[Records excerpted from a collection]
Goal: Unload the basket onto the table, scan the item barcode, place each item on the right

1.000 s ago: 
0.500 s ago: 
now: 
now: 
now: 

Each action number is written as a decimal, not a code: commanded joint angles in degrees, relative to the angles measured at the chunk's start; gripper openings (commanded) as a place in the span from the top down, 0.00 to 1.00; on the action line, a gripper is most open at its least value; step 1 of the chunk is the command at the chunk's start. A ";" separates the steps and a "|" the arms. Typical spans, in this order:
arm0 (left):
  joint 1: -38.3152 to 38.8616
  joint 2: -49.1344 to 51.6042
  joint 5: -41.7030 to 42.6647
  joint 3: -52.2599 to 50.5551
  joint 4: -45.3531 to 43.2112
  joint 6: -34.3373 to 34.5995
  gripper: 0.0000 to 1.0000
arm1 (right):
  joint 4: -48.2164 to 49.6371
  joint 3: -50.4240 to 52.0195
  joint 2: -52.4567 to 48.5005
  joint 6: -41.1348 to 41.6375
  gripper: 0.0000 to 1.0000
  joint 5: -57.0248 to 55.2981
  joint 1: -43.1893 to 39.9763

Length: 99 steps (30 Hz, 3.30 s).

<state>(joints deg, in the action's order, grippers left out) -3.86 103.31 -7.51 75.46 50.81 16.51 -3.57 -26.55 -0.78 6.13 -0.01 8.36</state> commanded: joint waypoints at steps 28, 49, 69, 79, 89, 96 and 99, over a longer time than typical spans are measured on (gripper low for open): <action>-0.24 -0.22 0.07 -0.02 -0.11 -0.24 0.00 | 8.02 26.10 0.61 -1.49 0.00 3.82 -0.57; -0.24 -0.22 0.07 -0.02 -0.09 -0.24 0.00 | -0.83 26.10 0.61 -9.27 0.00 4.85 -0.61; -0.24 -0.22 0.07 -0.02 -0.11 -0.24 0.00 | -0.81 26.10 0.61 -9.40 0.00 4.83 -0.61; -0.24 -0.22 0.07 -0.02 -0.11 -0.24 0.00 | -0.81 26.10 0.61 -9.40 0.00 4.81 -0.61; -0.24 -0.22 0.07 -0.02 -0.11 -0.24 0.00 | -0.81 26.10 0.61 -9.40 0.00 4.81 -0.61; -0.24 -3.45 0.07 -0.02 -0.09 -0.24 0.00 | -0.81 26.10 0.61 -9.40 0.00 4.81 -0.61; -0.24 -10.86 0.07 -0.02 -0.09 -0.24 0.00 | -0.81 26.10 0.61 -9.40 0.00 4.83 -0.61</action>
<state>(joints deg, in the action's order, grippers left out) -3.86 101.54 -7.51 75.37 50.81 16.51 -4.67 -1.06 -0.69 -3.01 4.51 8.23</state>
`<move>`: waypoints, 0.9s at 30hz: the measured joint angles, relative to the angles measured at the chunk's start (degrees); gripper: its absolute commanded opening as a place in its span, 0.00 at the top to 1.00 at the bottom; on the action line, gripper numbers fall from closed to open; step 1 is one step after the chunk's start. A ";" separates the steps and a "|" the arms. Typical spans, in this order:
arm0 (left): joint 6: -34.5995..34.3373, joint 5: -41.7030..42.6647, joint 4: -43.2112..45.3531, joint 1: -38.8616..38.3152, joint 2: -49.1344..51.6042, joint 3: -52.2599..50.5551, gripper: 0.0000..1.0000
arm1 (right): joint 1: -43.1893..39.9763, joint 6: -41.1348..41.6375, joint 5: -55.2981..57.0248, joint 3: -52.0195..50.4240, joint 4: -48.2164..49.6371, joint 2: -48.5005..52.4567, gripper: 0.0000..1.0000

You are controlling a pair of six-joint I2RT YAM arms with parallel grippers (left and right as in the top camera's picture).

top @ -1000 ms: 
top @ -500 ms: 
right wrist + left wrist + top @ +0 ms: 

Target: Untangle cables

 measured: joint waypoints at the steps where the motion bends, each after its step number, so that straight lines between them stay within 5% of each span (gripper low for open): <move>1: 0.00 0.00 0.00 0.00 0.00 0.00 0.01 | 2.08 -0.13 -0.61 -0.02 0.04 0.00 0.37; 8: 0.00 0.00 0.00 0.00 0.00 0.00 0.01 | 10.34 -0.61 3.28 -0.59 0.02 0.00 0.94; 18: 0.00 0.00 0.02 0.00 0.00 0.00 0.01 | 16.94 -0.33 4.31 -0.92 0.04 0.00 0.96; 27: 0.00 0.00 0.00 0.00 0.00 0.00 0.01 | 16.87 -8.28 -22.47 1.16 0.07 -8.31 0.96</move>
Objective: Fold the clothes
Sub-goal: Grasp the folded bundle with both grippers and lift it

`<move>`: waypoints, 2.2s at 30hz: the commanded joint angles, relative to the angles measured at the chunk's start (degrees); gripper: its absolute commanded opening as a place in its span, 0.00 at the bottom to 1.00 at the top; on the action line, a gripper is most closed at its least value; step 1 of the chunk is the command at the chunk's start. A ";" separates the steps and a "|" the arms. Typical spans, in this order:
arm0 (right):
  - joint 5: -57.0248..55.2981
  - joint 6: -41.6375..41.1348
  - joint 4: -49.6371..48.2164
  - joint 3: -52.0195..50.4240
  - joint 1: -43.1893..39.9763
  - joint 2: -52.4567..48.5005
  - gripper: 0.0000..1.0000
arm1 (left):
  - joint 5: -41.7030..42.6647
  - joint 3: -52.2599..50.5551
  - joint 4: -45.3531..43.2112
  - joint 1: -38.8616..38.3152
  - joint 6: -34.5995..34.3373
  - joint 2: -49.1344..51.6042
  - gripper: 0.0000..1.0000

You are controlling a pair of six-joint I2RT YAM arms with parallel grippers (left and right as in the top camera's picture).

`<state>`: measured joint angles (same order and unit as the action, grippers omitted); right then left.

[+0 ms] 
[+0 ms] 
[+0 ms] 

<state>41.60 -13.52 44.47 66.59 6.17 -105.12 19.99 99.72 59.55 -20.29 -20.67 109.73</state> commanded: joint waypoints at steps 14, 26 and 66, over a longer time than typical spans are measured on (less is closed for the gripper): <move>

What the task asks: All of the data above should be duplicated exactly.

Response area:
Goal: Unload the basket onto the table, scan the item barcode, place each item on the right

1.000 s ago: 
0.500 s ago: 
now: 
now: 
now: 

Each action number is written as a decimal, not a code: commanded joint angles in degrees, relative to the angles measured at the chunk's start; gripper openings (commanded) as a place in the span from the top down, 0.00 to 1.00; on the action line, a gripper is most open at its least value; step 1 of the chunk is the command at the chunk's start. A ";" separates the steps and a "|" the arms. Typical spans, in this order:
arm0 (left):
  joint 1: -38.3152 to 38.8616
  joint 2: -49.1344 to 51.6042
  joint 5: -41.7030 to 42.6647
  joint 3: -52.2599 to 50.5551
  joint 4: -45.3531 to 43.2112
  joint 6: -34.3373 to 34.5995
  gripper: 0.0000 to 1.0000
arm1 (right):
  joint 4: -48.2164 to 49.6371
  joint 3: -50.4240 to 52.0195
  joint 2: -52.4567 to 48.5005
  joint 6: -41.1348 to 41.6375
  gripper: 0.0000 to 1.0000
  joint 5: -57.0248 to 55.2981
  joint 1: -43.1893 to 39.9763

Length: 99 steps (30 Hz, 3.30 s).

<state>(joints deg, in the action's order, grippers left out) -3.86 103.31 -7.51 75.46 50.81 16.51 -3.57 -26.55 -0.78 6.13 -0.01 8.36</state> commanded: joint waypoints at steps 28, 49, 69, 79, 89, 96 and 99, over a longer time than typical spans are measured on (gripper low for open): <action>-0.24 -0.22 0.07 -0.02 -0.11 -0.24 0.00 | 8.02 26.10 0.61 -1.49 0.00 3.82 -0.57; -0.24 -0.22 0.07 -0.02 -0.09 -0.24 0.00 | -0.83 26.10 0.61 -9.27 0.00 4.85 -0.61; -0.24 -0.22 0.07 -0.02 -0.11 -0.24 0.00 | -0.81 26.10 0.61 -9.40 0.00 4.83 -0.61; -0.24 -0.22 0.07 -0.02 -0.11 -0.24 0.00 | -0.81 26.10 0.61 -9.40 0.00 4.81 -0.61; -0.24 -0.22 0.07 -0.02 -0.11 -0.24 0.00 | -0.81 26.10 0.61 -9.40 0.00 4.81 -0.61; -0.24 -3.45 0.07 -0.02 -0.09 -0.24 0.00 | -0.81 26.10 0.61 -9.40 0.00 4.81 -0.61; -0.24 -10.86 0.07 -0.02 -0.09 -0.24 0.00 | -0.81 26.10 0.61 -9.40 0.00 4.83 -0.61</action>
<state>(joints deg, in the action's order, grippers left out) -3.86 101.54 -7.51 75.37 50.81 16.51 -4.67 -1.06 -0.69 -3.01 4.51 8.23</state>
`<move>`: waypoints, 0.9s at 30hz: the measured joint angles, relative to the angles measured at the chunk's start (degrees); gripper: its absolute commanded opening as a place in its span, 0.00 at the top to 1.00 at the bottom; on the action line, gripper numbers fall from closed to open; step 1 is one step after the chunk's start. A ";" separates the steps and a "|" the arms. Typical spans, in this order:
arm0 (left): joint 6: -34.5995..34.3373, joint 5: -41.7030..42.6647, joint 4: -43.2112..45.3531, joint 1: -38.8616..38.3152, joint 2: -49.1344..51.6042, joint 3: -52.2599..50.5551, gripper: 0.0000..1.0000
arm1 (right): joint 1: -43.1893..39.9763, joint 6: -41.1348..41.6375, joint 5: -55.2981..57.0248, joint 3: -52.0195..50.4240, joint 4: -48.2164..49.6371, joint 2: -48.5005..52.4567, gripper: 0.0000..1.0000

You are controlling a pair of six-joint I2RT YAM arms with parallel grippers (left and right as in the top camera's picture).

top @ -1000 ms: 
top @ -500 ms: 
right wrist + left wrist + top @ +0 ms: 

Target: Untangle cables

 measured: joint waypoints at the steps where the motion bends, each after its step number, so that straight lines between them stay within 5% of each span (gripper low for open): <move>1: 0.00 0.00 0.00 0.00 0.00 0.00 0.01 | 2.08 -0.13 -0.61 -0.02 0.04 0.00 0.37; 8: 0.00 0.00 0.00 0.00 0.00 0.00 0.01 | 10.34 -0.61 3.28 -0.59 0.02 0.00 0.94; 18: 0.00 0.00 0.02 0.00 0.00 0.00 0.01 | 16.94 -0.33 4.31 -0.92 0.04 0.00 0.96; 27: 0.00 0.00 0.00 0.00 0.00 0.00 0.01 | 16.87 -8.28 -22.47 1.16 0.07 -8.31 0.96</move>
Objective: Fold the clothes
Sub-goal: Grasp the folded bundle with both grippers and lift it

`<move>`: waypoints, 2.2s at 30hz: the commanded joint angles, relative to the angles measured at the chunk's start (degrees); gripper: its absolute commanded opening as a place in its span, 0.00 at the bottom to 1.00 at the top; on the action line, a gripper is most closed at its least value; step 1 of the chunk is the command at the chunk's start. A ";" separates the steps and a "|" the arms. Typical spans, in this order:
arm0 (right):
  - joint 5: -57.0248..55.2981
  - joint 6: -41.6375..41.1348
  - joint 4: -49.6371..48.2164
  - joint 3: -52.0195..50.4240
  - joint 1: -43.1893..39.9763
  - joint 2: -52.4567..48.5005
  - gripper: 0.0000..1.0000
arm1 (left):
  - joint 5: -41.7030..42.6647
  - joint 3: -52.2599..50.5551
  - joint 4: -45.3531..43.2112
  - joint 1: -38.8616..38.3152
  - joint 6: -34.5995..34.3373
  - joint 2: -49.1344..51.6042
  - gripper: 0.0000..1.0000

You are controlling a pair of six-joint I2RT YAM arms with parallel grippers (left and right as in the top camera's picture).

`<state>`: measured joint angles (same order and unit as the action, grippers omitted); right then left.

[+0 ms] 
[+0 ms] 
[+0 ms] 

<state>41.60 -13.52 44.47 66.59 6.17 -105.12 19.99 99.72 59.55 -20.29 -20.67 109.73</state> commanded: joint waypoints at steps 14, 26 and 66, over a longer time than typical spans are measured on (less is closed for the gripper): <move>

There is no more to this exercise.